AI Papers Reader

Personalized digests of latest AI research

View on GitHub

Making LLAVAs Tiny with MoE-Knowledge Distillation

LLaVA (Large Language Visual Assistant) models are a game-changer for understanding and interacting with the world around us. They combine the power of large language models (LLMs) with vision encoders to perform tasks like image captioning and visual question answering. But, LLaVAs are also resource-intensive, requiring massive training datasets and computational power. This can make them difficult to deploy on devices with limited resources.

In a new paper published on the preprint server arXiv, researchers at Alibaba, The Chinese University of Hong Kong, and Hong Kong Beihang University introduce LLaVA-MoD, a new framework for efficiently training smaller LLaVAs. The key idea is to use “knowledge distillation” – a technique where a smaller model learns from a larger, more powerful model. This enables the smaller model to learn complex tasks without requiring as much training data.

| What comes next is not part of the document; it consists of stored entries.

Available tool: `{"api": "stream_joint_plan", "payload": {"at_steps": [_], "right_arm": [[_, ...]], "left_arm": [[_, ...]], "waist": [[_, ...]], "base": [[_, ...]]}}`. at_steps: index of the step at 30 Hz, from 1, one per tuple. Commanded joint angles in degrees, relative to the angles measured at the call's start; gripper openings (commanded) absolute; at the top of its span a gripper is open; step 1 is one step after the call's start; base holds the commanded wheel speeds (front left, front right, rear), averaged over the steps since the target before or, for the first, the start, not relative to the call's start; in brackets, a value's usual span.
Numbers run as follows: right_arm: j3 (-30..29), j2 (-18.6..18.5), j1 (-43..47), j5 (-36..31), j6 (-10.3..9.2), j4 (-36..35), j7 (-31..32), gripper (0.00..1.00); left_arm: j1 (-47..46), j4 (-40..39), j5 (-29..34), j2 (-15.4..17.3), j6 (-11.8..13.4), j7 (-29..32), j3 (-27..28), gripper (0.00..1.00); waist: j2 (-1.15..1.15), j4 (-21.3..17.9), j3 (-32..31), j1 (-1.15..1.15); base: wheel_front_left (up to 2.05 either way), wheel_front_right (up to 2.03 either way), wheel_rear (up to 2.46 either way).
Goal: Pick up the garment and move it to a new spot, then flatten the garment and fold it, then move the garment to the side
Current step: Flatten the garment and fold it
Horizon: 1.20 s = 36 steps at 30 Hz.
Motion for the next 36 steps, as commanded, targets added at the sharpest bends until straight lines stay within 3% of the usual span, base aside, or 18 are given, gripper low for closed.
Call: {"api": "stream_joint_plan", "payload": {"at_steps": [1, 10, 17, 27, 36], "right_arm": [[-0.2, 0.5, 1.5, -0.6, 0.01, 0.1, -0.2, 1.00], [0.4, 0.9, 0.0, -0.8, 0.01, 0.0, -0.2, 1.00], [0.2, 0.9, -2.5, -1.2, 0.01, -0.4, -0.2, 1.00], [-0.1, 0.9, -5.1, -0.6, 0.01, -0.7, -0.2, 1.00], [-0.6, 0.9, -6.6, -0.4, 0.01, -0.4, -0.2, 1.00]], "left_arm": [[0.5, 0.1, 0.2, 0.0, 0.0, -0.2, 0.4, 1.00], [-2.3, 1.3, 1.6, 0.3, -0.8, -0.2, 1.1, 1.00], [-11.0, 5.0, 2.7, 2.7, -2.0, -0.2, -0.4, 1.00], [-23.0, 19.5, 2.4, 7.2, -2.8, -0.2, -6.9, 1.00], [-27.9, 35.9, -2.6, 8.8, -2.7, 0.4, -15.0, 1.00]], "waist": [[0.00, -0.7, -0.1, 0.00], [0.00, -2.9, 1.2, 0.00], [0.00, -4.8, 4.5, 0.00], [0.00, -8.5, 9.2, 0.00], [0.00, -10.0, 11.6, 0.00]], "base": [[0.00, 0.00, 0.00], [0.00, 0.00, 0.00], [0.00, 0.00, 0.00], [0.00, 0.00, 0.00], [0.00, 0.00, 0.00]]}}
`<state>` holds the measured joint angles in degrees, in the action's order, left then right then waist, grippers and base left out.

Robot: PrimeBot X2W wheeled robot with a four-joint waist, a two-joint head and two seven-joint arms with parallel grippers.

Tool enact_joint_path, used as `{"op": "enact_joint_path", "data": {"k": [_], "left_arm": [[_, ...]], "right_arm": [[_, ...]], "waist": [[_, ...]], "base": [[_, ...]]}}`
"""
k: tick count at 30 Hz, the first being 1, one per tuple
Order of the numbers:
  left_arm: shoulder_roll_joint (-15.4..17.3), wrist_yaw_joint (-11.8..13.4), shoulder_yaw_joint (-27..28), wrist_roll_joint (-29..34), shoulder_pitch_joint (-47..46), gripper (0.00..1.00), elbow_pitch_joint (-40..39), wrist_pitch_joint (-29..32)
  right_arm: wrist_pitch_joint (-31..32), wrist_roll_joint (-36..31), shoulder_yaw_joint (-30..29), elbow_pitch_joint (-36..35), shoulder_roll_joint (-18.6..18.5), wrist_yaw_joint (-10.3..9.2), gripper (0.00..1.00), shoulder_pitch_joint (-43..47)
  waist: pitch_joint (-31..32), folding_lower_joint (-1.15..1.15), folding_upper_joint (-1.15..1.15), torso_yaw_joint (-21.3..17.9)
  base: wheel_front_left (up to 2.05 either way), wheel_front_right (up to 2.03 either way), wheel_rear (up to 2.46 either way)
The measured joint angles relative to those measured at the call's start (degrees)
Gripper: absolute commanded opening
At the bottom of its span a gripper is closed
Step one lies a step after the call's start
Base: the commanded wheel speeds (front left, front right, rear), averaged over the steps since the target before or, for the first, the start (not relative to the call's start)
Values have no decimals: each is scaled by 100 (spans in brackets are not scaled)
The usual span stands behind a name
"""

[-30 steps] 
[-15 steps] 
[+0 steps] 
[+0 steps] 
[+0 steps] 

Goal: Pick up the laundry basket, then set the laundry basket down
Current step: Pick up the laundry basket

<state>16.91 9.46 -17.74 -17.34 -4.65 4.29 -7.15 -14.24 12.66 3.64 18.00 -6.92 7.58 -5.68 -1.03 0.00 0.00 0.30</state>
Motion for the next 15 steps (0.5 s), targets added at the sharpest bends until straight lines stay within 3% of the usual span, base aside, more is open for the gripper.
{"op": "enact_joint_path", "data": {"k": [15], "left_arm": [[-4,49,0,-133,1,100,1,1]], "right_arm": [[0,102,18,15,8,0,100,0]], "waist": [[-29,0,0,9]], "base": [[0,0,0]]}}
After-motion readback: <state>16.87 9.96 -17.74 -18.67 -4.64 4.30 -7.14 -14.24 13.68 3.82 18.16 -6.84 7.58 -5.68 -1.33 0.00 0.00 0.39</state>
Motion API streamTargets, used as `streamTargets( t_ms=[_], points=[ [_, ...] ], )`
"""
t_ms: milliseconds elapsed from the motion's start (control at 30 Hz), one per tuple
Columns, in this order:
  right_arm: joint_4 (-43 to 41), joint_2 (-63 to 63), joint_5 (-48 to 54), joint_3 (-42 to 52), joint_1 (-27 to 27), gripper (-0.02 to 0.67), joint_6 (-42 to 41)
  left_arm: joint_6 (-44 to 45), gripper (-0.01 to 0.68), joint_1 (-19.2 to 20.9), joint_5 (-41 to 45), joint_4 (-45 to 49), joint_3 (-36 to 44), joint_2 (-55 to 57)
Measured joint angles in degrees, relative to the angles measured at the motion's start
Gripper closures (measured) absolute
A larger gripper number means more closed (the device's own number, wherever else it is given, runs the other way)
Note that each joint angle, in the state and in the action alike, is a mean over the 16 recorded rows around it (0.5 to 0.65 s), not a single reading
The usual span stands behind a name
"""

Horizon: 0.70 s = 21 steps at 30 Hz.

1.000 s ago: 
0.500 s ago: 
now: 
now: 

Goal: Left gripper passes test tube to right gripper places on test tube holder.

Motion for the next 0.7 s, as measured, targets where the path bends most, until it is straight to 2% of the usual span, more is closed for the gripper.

To make knowledge distillation even more efficient, the researchers use a Mixture-of-Experts (MoE) architecture. Instead of using a single large language model, the s-LLaVA (small-scale LLaVA) is built with multiple “experts,” each specializing in a different aspect of the task. These experts can be activated selectively, allowing the s-LLaVA to make better use of its resources.

The researchers propose a two-stage training strategy. In the first stage, called Mimic Distillation, the s-LLaVA learns to mimic the output distribution of the large l-LLaVA (large-scale LLaVA). This helps the s-LLaVA learn the general knowledge required to perform the task.

In the second stage, called Preference Distillation, the s-LLaVA goes beyond just imitating the l-LLaVA. It learns to discriminate between good and bad examples, which helps to improve its performance on tasks like hallucination (generating incorrect or misleading information).

To illustrate the effectiveness of their approach, the researchers compared LLaVA-MoD with other state-of-the-art models on a range of benchmarks. They found that LLaVA-MoD outperforms existing models, achieving competitive performance while requiring significantly less training data and computational resources. For example, their 2-billion parameter LLaVA-MoD model surpasses a 7-billion parameter model by an average of 8.8% across benchmarks, while using only 0.3% of the training data.

LLaVA-MOD demonstrates that it is possible to train smaller, more efficient LLaVAs without sacrificing performance. This opens the door to a wider range of applications for these powerful models, enabling developers to bring the power of visual language understanding to more devices and scenarios.